Sunday, 15 March 2020

Coronavirus in Utopia



‘For our sick, they were many, and in very ill case; so that if they were not permitted to land, they ran danger of their lives’.  But when ‘we … came close to the shore, and offered to land … we saw divers of the people, with bastons in their hands, as it were forbidding us to land … warning us off by signs that they made’.

These words, which might have been uttered by the captains of the cruise ships Diamond Princess and Grand Princess, which were recently moored off Yokohama and San Francisco respectively without being able to land, are in fact from the opening of Francis Bacon’s 1627 utopian fragment New Atlantis.  Eventually, the 51 passengers on Bacon’s ship (‘whereof our sick were seventeen’) are allowed on shore, but they are then effectively quarantined in the House of Strangers.  The utopians naturally do not wear our modern facemasks in dealing with them, but the first utopian official who greeted the visitors had used a richly smelling fruit ‘for a preservative against infection’.


Early utopias are deeply afraid of infection, both medical and ideological; for New Atlantis has ‘interdicts and prohibitions … touching entrance of strangers … doubting novelties and commixture of manners’ as well as transmission of illness.  To what extent is this true of their successors?  Is Morris’s Hammersmith Guest House in News from Nowhere perhaps a version of Bacon’s House of Strangers, an institution where visitors are vetted to see whether they can be safely allowed to explore the new realm more generally?

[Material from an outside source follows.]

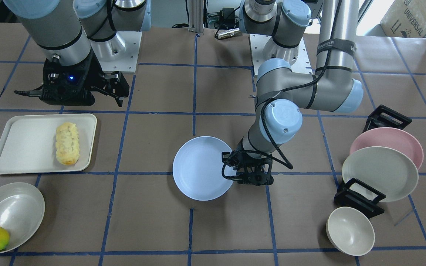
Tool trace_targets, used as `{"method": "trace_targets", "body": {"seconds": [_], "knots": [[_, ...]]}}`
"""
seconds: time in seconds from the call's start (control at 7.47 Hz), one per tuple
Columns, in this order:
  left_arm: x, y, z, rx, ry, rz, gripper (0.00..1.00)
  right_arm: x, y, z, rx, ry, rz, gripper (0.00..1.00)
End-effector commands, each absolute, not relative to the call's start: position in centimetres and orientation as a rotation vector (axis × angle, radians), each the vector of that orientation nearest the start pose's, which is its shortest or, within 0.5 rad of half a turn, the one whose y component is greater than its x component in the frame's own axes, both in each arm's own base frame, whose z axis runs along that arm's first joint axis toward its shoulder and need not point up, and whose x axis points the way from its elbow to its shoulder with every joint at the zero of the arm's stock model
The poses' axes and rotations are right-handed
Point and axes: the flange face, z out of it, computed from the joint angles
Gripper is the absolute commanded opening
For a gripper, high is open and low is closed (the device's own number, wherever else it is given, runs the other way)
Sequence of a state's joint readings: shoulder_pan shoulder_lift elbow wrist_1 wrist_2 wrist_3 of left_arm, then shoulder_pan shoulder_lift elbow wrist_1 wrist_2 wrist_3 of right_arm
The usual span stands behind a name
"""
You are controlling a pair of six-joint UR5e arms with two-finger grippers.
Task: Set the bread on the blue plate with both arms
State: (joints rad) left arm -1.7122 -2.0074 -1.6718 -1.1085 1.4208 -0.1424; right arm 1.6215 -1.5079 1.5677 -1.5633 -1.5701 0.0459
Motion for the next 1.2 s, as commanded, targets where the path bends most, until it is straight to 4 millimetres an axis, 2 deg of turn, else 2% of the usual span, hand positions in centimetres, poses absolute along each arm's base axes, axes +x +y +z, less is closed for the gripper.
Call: {"method": "trace_targets", "body": {"seconds": [0.0,0.13,0.27,0.4,0.54,0.67,0.8,0.94,1.07], "knots": [[-25.5,-57.5,22.7,0.024,3.272,0.180,0.13,15.9,-50.4,45.7,-0.005,3.143,0.106,1.00],[-26.2,-57.3,22.5,0.047,3.271,0.182,0.38,15.9,-50.4,45.7,-0.010,3.143,0.106,1.00],[-26.2,-57.8,23.3,0.045,3.261,0.153,0.92,15.9,-50.3,45.7,-0.010,3.143,0.108,1.00],[-25.9,-57.6,25.0,0.023,3.256,0.177,1.00,15.9,-50.3,45.7,-0.012,3.144,0.108,1.00],[-25.5,-58.1,28.2,0.011,3.257,0.171,1.00,15.7,-50.4,45.6,-0.010,3.144,0.113,1.00],[-24.0,-58.4,32.7,-0.004,3.241,0.241,1.00,15.7,-50.4,45.6,-0.010,3.146,0.113,1.00],[-21.8,-58.4,37.2,-0.041,3.197,0.240,1.00,15.7,-50.4,45.6,-0.010,3.146,0.111,1.00],[-18.7,-57.9,40.6,-0.054,3.137,0.202,1.00,15.7,-50.4,45.5,-0.010,3.146,0.118,1.00],[-16.2,-56.4,43.1,-0.034,3.129,0.214,1.00,15.0,-50.3,45.1,0.009,3.145,0.130,1.00]]}}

Well, it is certainly a place where Dick Hammond is trying to stamp out certain kinds of intellectualism (i.e. the historical interests of Bob and Boffin); and critics have sometimes seen William Guest as carrying an ideological virus into the Thames valley, as when Marcus Waithe refers to the possibility of him ‘contaminating Nowhere’.  Morris’s utopians know that infection can be a political issue, with old Hammond referring to the British Government sending ‘blankets infected with small-pox as choice gifts to inconvenient tribes of Red-Skins’; and this local textual reference presumably inspired Barbara Gribble in 1985 to wonder more generally ‘how Dick or Walter would react to a sudden epidemic’. 


Perhaps we are about to find out, just beyond the boundaries of the text, as it were.  For we never do discover the nature of Philippa the carver’s illness, though it was clearly quite debilitating: ‘I was ill and unable to do anything all through April and May’.  Is she perhaps Patient Zero of the epidemic that Gribble envisages?  And if it were to spread as rapidly as coronavirus is doing in Europe at the moment, then Morris’s Nowhere may be about to face one of the great challenges of its existence.